Of the two – the smoking “death toll” or the iatrogenic death toll – it is the latter that should be taken seriously because causation is properly definable at the individual level. Yet, while the smoking “death toll” is referred to incessantly, the iatrogenic death toll is rarely, if ever, referred to. While there are tens upon tens of thousands of questionable antismoking “studies”, there is only a handful on establishment-wide iatrogenesis. The medical establishment which makes up all of these charts and graphs, much of it statistical chicanery that it often uses to harass/persecute particular social groups, routinely omits its own very considerable death toll and spends very, very little time scrutinizing its own destructive activity. The medical establishment is by far the leading cause of preventable death and disability.


Magnetic

Anonymous said...

“We estimated that in 1994 overall 2216000 (1721000-2711000) hospitalized patients had serious ADRs [adverse drug reactions] and 106000 (76000-137000) had fatal ADRs, making these reactions between the fourth and sixth leading cause of death”.
http://www.ncbi.nlm.nih.gov/pubmed/9555760?dopt=Abstract


Including more sources of iatrogenesis:
Doctors Are the Third Leading Cause of Death in the U.S.
Cause 250,000 Deaths Every Year
From Starfield, B. (2000) Is US Health Really The Best In The World? Journal of the American Medical Association, 284 (4), 483-485.
http://www.naturodoc.com/library/public_health/doctors_cause_death.htm

Including even more sources of iatrogenesis:
Null et al. (2003)
DOCTORS ARE THE LEADING CAUSE OF DEATH IN THE USA.
Cause 780,000-1,000,000 Deaths Every Year
http://www.webdc.com/pdfs/deathbymedicine.pdf


Magnetic

Anonymous said...

Adding in the destructiveness (also iatrogenic) of the aggressive promotion of eugenic ideology such as its antismoking campaign – promoting irrational belief, fear, and hatred (and all of the psychological, social, moral, economic, political, and physical ramifications thereof) – the contemporary medical establishment is a highly organized, highly self-protecting/promoting, mainstream, and dangerous entity in the world at this time.

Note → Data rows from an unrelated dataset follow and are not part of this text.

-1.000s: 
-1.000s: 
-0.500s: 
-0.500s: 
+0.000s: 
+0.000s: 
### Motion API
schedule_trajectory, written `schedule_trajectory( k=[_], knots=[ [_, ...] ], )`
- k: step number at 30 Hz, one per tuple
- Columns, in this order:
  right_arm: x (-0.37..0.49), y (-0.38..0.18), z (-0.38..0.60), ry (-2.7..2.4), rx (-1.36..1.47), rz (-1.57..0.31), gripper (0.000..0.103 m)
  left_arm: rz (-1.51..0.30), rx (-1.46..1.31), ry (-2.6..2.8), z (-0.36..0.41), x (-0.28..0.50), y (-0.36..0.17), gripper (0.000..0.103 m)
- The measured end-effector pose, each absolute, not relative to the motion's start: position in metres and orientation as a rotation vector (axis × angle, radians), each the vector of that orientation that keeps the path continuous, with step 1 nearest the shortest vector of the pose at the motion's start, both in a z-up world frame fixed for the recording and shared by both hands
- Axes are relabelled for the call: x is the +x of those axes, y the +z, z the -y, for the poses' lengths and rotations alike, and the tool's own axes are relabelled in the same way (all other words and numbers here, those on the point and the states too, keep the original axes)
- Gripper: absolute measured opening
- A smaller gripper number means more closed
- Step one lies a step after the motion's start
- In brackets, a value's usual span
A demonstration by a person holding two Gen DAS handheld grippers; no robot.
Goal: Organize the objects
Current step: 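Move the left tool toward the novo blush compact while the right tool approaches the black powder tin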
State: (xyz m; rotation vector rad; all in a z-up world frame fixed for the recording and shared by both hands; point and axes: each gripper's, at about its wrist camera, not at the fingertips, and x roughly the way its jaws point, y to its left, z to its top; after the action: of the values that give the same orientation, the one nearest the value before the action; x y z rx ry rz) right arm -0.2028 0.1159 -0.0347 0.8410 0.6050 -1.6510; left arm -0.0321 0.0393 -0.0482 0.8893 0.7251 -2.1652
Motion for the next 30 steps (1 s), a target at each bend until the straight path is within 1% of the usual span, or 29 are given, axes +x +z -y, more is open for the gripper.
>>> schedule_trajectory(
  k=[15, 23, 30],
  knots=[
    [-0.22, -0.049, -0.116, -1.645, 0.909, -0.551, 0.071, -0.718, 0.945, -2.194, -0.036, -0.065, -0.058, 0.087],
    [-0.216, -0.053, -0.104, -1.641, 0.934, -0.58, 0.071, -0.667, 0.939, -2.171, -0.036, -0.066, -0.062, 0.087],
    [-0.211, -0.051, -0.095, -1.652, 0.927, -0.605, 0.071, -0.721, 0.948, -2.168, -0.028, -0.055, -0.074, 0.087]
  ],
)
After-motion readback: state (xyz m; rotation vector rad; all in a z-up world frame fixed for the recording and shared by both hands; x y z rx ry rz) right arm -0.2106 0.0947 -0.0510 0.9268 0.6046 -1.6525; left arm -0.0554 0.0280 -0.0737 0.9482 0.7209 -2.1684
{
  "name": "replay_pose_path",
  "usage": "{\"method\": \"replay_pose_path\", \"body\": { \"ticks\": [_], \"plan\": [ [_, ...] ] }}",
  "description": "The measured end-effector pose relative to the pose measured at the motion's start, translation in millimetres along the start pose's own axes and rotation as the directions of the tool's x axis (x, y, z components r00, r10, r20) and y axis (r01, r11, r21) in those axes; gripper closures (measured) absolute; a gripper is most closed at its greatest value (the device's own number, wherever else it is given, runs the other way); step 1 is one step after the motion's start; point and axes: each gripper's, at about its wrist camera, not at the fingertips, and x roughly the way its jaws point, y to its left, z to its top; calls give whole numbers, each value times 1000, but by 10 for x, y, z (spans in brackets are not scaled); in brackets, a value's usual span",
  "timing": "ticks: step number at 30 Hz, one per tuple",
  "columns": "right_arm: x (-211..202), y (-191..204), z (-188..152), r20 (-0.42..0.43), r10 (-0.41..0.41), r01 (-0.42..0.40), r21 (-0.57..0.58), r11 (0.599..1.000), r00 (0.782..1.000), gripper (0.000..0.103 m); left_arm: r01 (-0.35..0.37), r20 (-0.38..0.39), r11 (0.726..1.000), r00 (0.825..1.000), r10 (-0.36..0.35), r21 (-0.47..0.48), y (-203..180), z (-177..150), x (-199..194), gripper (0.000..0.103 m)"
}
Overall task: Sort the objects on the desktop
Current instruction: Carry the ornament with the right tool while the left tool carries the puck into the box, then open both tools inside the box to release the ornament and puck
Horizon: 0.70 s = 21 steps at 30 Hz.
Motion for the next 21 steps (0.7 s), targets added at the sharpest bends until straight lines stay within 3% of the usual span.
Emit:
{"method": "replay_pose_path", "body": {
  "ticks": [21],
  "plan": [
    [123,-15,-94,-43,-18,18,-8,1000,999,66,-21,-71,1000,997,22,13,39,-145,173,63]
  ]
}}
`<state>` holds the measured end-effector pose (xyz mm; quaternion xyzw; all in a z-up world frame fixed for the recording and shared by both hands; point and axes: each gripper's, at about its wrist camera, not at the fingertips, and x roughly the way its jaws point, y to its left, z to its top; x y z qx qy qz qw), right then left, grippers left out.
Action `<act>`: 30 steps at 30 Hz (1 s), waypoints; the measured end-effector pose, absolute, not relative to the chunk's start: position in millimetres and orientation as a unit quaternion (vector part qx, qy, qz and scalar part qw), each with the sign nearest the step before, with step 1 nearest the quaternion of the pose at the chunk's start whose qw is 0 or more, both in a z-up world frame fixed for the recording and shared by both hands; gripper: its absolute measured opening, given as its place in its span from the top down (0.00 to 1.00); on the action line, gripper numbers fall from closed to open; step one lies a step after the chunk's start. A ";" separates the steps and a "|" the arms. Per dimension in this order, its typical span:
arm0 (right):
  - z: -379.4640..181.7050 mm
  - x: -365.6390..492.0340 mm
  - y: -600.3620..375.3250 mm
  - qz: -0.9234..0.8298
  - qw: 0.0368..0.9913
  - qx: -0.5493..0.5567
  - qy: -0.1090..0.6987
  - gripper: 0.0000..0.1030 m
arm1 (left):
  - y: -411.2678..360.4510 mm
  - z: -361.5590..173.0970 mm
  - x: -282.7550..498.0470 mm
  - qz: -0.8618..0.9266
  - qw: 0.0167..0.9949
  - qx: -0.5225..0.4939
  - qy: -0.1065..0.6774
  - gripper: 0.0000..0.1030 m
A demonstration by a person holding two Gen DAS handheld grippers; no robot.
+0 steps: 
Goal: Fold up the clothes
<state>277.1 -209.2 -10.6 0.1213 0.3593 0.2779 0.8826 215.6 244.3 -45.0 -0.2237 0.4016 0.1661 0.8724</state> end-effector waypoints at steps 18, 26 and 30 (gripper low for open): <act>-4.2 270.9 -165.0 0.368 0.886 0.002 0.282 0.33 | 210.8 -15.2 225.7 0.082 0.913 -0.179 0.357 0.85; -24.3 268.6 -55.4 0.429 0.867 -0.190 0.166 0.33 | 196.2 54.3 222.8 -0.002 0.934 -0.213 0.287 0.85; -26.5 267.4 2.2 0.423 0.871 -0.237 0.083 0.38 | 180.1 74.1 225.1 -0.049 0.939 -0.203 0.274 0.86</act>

The Hippocratic Oath has been brutalized over the last number of decades. Taking the Oath for medical graduates is now optional. (There was a similar assault on the Hippocratic Oath in the German medical establishment in the years leading to the Nazi reign and in which reign medicos played a leading role) Removing allegiance to the Oath makes the medical establishment highly vulnerable to venturing into social domination and social engineering - again.